Defendants raise a second, and more credible, claim that, in this case, the public interest in promoting competition by enjoining the merger is outweighed by serious national security considerations. Specifically, they suggest that a competitive bid would create a risk that "the Army will not have the advanced tactical ammunition they need" in the event of a national emergency. Def. Findings at P 80. The clear, indeed explicit, suggestion, is that enjoining the merger might impair military operations.
These are serious concerns, which, as defendants assert, are entitled to "great weight." Unquestionably, circumstances could arise under which national defense priorities would override any other public interest in preserving competition that might exist. Under such circumstances, deference to clearly stated and authoritative military caveats would be appropriate and substantial. Compare, e.g., Near v. Minnesota ex rel. Olson, 283 U.S. 697, 716, 75 L. Ed. 1357 , 51 S. Ct. 625 (1931) ("No one would question but that a government [in wartime] might prevent actual obstruction to its recruiting service or the publication of the sailing dates of transports or the number and location of troops.").
Those circumstances are not presented here, however. Great respect for the thoughtful, professional judgment of the Army witnesses who have testified should not obscure the only official position taken by the Army: it is "not opposed" to the merger. As Assistant Secretary Conver declared, the Army "has no objection to the proposed merger," and "take[s] no official position concerning the antitrust implications of the transaction." Def. Ex. 7 P 3.
The Army could have formally intervened by itself or through the Justice Department, with its antitrust expertise, to assert a fundamental national security interest to be balanced against the public interest in competition. Both Departments as institutions, however, are conspicuously absent here. As stated in the original Memorandum filed with the Order in this case: "With all respect for the two conscientious and impressive Army witnesses who testified on behalf of the defendants, their testimony was too muted and speculative to overcome the critical fact that the Army as an institution does not recommend the merger or seek to bar the injunction of it."
The record also explains the neutral position of the military here. In addition to the fact that critical technology and personnel will be available through the subcontractors to the winner of a competitive bid, as discussed above, the evidence shows that the Army has other means of securing its interests. As a number of Army personnel have stated, the Army is capable of directing use of critical facilities by the systems contractor, including the Olin Flinchbaugh facility, if it is concerned about the transfer of technology. Furthermore, it is the Army that originally elected to downselect through a competitive bid on the training rounds. If the Army determines later that a winner-take-all contract would be detrimental to the advanced tactical program, it has the legal right to continue to procure the advanced KE rounds from Olin and advanced CE rounds from Alliant.
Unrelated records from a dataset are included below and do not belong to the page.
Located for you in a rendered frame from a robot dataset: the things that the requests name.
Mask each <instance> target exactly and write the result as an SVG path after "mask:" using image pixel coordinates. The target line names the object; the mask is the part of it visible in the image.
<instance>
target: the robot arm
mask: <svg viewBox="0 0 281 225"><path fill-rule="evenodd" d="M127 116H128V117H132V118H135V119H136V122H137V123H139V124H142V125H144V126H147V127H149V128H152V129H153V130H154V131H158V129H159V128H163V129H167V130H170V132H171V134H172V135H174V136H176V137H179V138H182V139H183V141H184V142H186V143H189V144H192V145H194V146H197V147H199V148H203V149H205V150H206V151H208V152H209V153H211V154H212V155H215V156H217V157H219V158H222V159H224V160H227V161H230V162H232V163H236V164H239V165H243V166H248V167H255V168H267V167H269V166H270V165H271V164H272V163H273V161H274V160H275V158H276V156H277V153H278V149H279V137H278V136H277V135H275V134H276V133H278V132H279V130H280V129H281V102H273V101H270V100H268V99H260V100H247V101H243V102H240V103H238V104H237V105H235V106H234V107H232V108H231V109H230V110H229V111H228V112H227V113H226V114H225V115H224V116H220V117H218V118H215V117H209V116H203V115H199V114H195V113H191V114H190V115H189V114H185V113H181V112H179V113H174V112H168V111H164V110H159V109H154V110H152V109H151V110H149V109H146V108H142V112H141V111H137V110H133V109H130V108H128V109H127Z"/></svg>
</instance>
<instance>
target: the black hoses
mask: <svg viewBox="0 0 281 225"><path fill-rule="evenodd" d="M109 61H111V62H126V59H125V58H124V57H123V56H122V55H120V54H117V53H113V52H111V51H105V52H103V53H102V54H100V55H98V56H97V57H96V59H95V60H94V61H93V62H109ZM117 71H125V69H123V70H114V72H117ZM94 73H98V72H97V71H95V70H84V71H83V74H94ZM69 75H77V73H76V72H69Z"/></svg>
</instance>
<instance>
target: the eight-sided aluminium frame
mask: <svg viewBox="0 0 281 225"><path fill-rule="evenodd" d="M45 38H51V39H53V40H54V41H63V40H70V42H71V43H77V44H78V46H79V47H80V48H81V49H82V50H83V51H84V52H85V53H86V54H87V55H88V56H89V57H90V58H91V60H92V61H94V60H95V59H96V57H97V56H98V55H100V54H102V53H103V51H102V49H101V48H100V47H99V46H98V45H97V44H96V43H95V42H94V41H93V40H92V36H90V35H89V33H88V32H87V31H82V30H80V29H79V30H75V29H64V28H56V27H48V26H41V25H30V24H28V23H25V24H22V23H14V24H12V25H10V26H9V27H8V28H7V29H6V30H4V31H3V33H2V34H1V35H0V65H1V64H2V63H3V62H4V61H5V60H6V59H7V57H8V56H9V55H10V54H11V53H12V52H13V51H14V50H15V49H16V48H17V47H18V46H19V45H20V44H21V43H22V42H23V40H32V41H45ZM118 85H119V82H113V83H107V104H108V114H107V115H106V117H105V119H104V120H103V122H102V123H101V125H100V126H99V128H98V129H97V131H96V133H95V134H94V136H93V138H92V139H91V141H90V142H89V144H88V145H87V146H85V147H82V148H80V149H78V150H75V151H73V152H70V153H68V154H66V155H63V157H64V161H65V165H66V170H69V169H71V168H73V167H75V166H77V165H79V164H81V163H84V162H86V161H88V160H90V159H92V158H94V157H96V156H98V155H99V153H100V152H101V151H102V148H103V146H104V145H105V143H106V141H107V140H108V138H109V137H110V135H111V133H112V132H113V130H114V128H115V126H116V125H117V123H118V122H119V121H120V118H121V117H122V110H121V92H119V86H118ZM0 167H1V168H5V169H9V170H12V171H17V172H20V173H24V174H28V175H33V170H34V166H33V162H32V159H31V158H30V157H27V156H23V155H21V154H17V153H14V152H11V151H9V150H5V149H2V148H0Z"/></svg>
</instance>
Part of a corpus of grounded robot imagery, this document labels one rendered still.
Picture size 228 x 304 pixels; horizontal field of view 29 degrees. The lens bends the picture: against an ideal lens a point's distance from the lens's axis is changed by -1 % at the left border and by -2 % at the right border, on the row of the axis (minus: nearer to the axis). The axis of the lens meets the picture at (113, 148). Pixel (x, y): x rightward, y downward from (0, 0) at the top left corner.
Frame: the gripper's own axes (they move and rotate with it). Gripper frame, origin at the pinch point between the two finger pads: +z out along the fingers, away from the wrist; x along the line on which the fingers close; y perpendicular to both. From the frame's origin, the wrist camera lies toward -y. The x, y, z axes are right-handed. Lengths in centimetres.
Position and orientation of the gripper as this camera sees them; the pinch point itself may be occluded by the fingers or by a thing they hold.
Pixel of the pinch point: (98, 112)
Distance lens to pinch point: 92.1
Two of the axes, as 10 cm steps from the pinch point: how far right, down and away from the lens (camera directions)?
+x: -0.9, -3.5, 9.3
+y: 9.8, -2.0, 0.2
This matter is sufficiently important, and time factors are sufficiently important to the parties and the Army, to justify expedited resolution on the merits by the Commission and, if necessary, appellate review. Meanwhile, at this preliminary stage, plaintiff has met its burden of demonstrating both a likelihood of success on the merits and that the public interest favors an injunction. Accordingly, the November 18, 1992 Order granted plaintiff's motion and enjoined the merger pending expedited Commission consideration of the merits.